WHAT TO WORK ON ->
Copy out all lines from the entries below in which "gripper" occurs.

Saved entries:
= = =

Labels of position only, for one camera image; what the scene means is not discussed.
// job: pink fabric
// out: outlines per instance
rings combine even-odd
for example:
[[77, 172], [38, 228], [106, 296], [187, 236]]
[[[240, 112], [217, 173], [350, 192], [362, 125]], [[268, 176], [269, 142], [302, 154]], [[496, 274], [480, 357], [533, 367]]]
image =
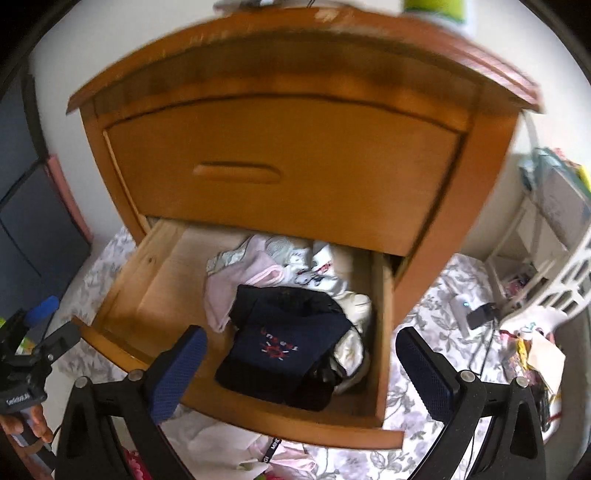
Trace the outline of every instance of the pink fabric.
[[[261, 435], [256, 442], [250, 445], [248, 452], [254, 458], [263, 458], [271, 442], [272, 439]], [[277, 447], [271, 458], [271, 467], [272, 471], [280, 477], [283, 474], [284, 477], [290, 478], [287, 472], [284, 474], [282, 467], [298, 470], [302, 473], [312, 472], [316, 467], [316, 461], [309, 453], [306, 453], [301, 443], [287, 442], [284, 440], [279, 444], [279, 447]]]
[[66, 208], [70, 213], [70, 216], [80, 229], [80, 232], [82, 233], [82, 235], [84, 235], [86, 241], [91, 244], [92, 233], [90, 231], [90, 228], [88, 228], [88, 225], [86, 224], [82, 214], [80, 213], [78, 204], [74, 200], [74, 196], [72, 195], [70, 186], [68, 185], [66, 177], [64, 176], [64, 172], [61, 169], [60, 162], [55, 155], [50, 155], [50, 157], [47, 159], [46, 173], [53, 180], [53, 183], [55, 184], [60, 194], [61, 201], [64, 202], [64, 205], [66, 205]]
[[148, 469], [144, 465], [142, 461], [142, 457], [139, 456], [138, 452], [130, 452], [127, 449], [124, 449], [125, 452], [125, 459], [127, 460], [127, 464], [131, 469], [131, 472], [134, 474], [135, 480], [152, 480], [152, 476], [148, 472]]
[[253, 236], [242, 260], [207, 278], [203, 307], [207, 323], [214, 331], [223, 332], [230, 320], [228, 314], [238, 285], [270, 287], [283, 280], [283, 267], [265, 253], [266, 241], [267, 238], [262, 235]]

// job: black garment
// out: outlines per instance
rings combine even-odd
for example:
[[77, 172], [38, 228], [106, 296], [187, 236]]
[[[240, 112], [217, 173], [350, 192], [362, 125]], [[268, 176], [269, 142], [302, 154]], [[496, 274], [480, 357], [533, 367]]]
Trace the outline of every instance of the black garment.
[[225, 388], [307, 410], [325, 408], [336, 385], [335, 345], [351, 328], [324, 292], [240, 285], [230, 311], [234, 345], [216, 372]]

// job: blue gripper pad
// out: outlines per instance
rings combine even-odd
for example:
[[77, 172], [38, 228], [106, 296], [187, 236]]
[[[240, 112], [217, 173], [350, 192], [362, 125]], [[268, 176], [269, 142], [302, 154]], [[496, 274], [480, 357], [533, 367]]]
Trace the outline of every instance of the blue gripper pad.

= = =

SOLUTION ->
// job: blue gripper pad
Trace the outline of every instance of the blue gripper pad.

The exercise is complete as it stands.